Problem statement — Print word for word the first line of the listing below and every line after it, through the line with "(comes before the". Leave out the pictures and the rest.

━━━━━ Data records ━━━━━

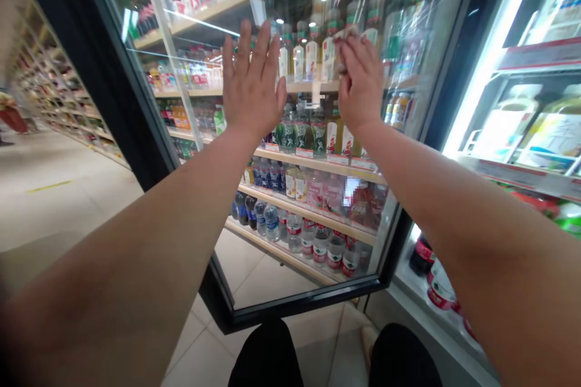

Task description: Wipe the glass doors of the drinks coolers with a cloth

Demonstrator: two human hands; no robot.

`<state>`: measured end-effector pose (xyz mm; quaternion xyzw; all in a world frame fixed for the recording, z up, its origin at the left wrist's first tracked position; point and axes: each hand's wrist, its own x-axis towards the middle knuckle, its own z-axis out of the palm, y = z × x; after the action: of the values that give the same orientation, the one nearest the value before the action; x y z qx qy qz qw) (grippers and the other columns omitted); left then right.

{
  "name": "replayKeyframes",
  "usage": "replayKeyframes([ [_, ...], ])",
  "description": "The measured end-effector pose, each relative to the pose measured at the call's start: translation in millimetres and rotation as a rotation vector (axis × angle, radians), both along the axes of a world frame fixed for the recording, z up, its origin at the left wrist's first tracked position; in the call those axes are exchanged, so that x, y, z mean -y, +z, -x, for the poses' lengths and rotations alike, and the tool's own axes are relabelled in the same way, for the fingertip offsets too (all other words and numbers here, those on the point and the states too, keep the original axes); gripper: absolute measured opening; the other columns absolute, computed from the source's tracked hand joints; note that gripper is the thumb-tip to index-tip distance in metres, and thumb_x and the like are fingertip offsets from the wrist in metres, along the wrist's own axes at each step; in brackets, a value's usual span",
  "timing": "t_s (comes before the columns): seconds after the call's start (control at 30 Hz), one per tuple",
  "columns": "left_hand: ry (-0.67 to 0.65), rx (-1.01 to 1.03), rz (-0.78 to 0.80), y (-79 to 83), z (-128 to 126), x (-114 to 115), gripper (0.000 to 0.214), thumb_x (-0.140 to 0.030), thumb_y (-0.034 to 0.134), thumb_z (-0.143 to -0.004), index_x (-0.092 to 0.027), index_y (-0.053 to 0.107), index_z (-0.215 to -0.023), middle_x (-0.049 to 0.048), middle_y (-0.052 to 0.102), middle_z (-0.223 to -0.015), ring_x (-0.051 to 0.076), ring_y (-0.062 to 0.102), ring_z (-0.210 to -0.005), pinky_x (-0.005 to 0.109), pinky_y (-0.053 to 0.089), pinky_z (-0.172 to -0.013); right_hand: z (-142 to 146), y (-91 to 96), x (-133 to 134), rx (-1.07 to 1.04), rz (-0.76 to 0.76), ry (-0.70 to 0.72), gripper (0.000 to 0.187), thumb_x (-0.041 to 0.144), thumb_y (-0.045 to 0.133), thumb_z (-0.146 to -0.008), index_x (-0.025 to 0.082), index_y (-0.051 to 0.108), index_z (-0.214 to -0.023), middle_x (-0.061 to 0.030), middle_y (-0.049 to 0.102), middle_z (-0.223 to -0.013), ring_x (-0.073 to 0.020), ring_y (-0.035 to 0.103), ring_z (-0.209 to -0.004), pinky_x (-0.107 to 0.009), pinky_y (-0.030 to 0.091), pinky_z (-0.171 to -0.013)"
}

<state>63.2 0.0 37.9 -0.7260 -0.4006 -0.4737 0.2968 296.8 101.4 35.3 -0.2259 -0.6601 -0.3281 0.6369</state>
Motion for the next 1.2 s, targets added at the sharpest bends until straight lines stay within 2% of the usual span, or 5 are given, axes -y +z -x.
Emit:
replayKeyframes([
  [0.23,0.055,-0.026,-0.033,-1.1,-0.4,-2.0,0.069,-0.027,0.040,-0.094,-0.022,0.030,-0.162,-0.0120,0.013,-0.167,0.021,-0.001,-0.159,0.038,-0.016,-0.131,39.9,69.0,9.5,-0.098,0.091,-0.122,0.043,0.018,0.038,-0.104,0.015,0.047,-0.146,-0.0041,0.047,-0.155,-0.0151,0.032,-0.147,-0.048,0.018,-0.133],
  [0.4,0.067,-0.045,-0.055,-1.5,-1.6,-1.4,0.069,-0.024,0.042,-0.096,-0.016,0.027,-0.162,-0.0078,0.012,-0.169,0.025,-0.001,-0.159,0.041,-0.016,-0.131,75.1,37.3,31.8,0.204,-0.014,-0.102,0.046,0.023,0.032,-0.106,0.016,0.048,-0.149,-0.0018,0.046,-0.157,-0.0176,0.028,-0.152,-0.040,0.020,-0.134],
  [0.67,0.040,-0.027,-0.021,-3.5,1.9,-3.8,0.070,-0.029,0.044,-0.095,-0.021,0.028,-0.163,-0.0146,0.012,-0.168,0.020,-0.003,-0.159,0.033,-0.019,-0.130,40.8,-63.3,34.9,0.369,0.019,-0.008,0.051,0.023,0.028,-0.104,0.025,0.049,-0.150,-0.0025,0.052,-0.151,-0.0207,0.031,-0.153,-0.051,0.030,-0.130],
  [0.97,0.257,-0.139,-0.129,-86.3,45.4,12.6,0.067,-0.028,0.048,-0.101,-0.014,0.025,-0.163,0.0092,0.021,-0.169,0.029,0.006,-0.158,0.054,0.000,-0.131,22.8,-18.0,25.5,0.152,-0.015,-0.037,0.055,0.017,0.034,-0.100,0.027,0.045,-0.153,-0.0009,0.048,-0.154,-0.0247,0.032,-0.153,-0.057,0.030,-0.128],
  [1.2,0.346,-0.120,-0.102,-111.2,48.4,8.7,0.064,-0.025,0.045,-0.103,-0.011,0.025,-0.163,0.0103,0.020,-0.168,0.029,0.002,-0.158,0.057,0.001,-0.130,103.4,-54.9,46.8,0.349,-0.064,-0.018,0.050,0.017,0.032,-0.103,0.025,0.053,-0.148,-0.0001,0.054,-0.151,-0.0201,0.036,-0.151,-0.044,0.036,-0.128],
])
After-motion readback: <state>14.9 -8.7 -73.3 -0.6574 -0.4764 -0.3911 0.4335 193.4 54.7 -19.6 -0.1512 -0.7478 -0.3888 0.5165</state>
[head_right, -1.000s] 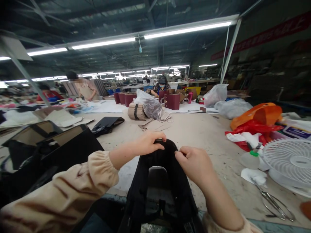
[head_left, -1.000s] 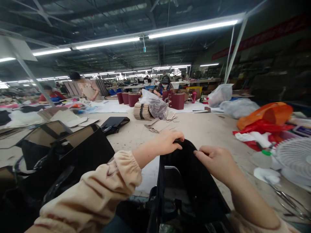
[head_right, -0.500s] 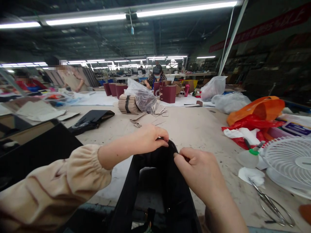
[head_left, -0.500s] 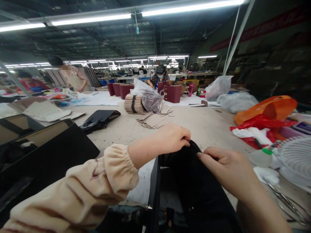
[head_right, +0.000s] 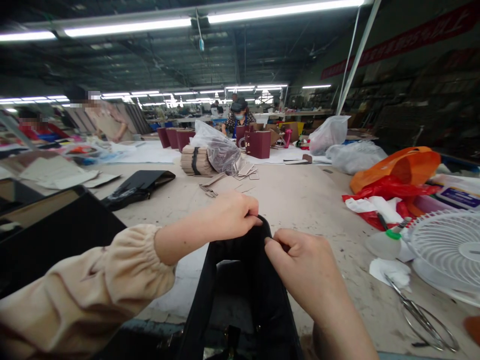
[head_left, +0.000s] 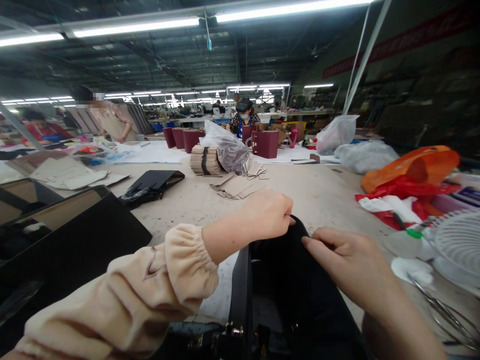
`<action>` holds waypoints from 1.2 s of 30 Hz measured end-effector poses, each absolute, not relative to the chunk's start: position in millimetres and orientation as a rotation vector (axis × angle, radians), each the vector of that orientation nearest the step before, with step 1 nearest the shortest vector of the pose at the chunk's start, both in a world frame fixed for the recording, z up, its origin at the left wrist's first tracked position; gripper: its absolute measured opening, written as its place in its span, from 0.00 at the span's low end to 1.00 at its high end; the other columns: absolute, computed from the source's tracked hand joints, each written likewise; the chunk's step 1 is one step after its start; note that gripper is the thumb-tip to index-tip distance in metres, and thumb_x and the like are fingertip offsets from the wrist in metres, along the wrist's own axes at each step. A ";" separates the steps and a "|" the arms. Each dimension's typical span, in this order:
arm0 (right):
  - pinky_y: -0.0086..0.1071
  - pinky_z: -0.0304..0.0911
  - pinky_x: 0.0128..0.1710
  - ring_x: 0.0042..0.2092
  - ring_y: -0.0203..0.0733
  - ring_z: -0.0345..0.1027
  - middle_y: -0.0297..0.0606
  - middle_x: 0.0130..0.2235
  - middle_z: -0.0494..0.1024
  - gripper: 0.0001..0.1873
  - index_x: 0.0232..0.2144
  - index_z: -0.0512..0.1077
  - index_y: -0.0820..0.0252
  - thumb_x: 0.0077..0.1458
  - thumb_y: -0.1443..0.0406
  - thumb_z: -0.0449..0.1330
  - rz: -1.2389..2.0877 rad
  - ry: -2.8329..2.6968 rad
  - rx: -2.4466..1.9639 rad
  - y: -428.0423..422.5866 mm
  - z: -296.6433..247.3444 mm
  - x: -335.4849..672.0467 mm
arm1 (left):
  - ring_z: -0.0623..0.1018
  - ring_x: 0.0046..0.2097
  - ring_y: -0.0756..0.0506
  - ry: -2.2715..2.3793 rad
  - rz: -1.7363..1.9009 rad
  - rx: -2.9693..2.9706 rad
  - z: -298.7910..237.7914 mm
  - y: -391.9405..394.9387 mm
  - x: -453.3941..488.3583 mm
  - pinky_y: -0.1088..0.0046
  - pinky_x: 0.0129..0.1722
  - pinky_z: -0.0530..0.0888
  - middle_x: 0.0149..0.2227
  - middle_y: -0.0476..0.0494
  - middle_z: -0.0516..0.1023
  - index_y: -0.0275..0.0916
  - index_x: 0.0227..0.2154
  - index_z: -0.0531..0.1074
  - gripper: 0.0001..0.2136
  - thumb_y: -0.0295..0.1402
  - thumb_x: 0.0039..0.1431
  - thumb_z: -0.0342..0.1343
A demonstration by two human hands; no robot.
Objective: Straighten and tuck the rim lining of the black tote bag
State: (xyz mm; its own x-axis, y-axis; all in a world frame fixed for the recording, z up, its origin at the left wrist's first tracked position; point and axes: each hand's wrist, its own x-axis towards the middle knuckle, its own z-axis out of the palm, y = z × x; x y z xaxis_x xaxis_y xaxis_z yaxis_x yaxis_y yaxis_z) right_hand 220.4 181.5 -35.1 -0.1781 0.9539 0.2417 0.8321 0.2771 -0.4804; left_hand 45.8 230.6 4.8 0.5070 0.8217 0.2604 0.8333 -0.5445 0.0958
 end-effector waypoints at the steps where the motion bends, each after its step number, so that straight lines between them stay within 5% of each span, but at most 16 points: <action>1: 0.29 0.48 0.23 0.20 0.31 0.55 0.27 0.15 0.59 0.20 0.14 0.62 0.58 0.52 0.55 0.52 0.335 -2.066 -1.602 181.5 -34.8 220.0 | 0.76 0.29 0.45 -1.496 -0.419 -2.685 6.3 229.5 46.5 0.72 0.25 0.64 0.25 0.45 0.78 0.40 0.27 0.77 0.10 0.40 0.54 0.56; 13: 0.29 0.48 0.21 0.20 0.32 0.55 0.28 0.15 0.60 0.27 0.14 0.60 0.58 0.54 0.46 0.51 0.414 -2.093 -1.576 183.1 -30.3 213.4 | 0.75 0.28 0.45 -1.504 -0.384 -2.686 8.7 225.7 46.4 0.72 0.24 0.63 0.24 0.45 0.78 0.40 0.26 0.77 0.09 0.39 0.54 0.55; 23: 0.30 0.53 0.26 0.26 0.36 0.67 0.29 0.25 0.76 0.15 0.25 0.76 0.50 0.51 0.50 0.56 0.247 -2.032 -1.583 188.9 -30.9 217.6 | 0.75 0.29 0.45 -1.432 -0.429 -2.681 4.5 225.4 44.5 0.71 0.24 0.60 0.24 0.47 0.77 0.41 0.26 0.75 0.09 0.38 0.55 0.54; 36: 0.33 0.47 0.26 0.24 0.38 0.63 0.33 0.19 0.72 0.22 0.16 0.71 0.54 0.55 0.53 0.51 0.139 -2.113 -1.684 191.1 -31.6 218.3 | 0.76 0.32 0.43 -1.472 -0.373 -2.673 8.7 223.2 49.3 0.71 0.28 0.66 0.27 0.44 0.78 0.40 0.28 0.76 0.09 0.38 0.56 0.53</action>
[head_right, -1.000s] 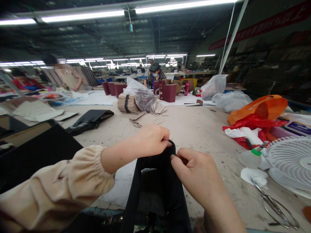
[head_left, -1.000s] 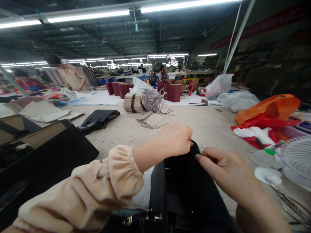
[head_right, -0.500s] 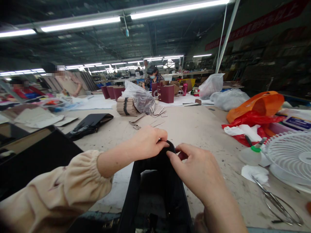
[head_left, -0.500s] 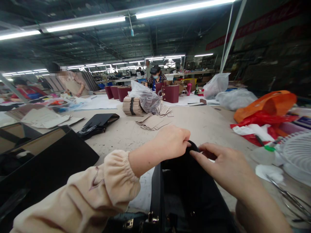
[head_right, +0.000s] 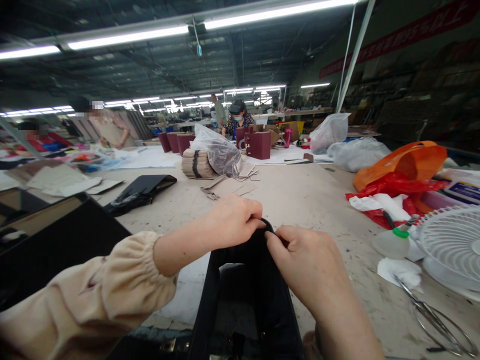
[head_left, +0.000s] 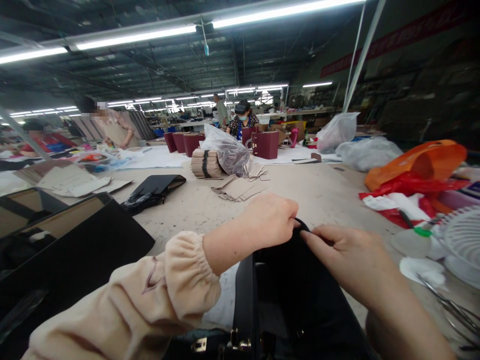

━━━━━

Response to the task —
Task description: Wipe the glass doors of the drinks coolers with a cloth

Demonstrator: two human hands; no robot.

`<state>`: measured end-effector pose (xyz mm; quaternion xyzw; all in a world frame fixed for the recording, z up, its origin at the left wrist's first tracked position; point and axes: each hand's wrist, its own x-axis towards the middle knuckle, its own z-axis out of the palm, y = z × x; after the action: of the values that give the same orientation, the one nearest the value before the action; x y z qx qy qz qw) (grippers and the other columns omitted); left then right.

{
  "name": "replayKeyframes",
  "usage": "replayKeyframes([ [_, ...], ])",
  "description": "The measured end-effector pose, each relative to the pose measured at the call's start: translation in millimetres and rotation as a rotation vector (axis × angle, radians), both along the axes of a world frame fixed for the recording, z up, its origin at the left wrist's first tracked position; in the call those axes are exchanged, so that x, y, z mean -y, +z, -x, for the poses' lengths and rotations alike, and the tool's own axes are relabelled in the same way, for the fingertip offsets too (all other words and numbers here, those on the point and the states too, keep the original axes); gripper: absolute measured opening; the other columns absolute, computed from the source's tracked hand joints; note that gripper is the thumb-tip to index-tip distance in metres, and thumb_x and the like are fingertip offsets from the wrist in metres, along the wrist's own axes at each step; in brackets, a value's usual span",
  "timing": "t_s (comes before the columns): seconds after the call's start (control at 30 Hz), one per tuple",

Nothing further remains in the output.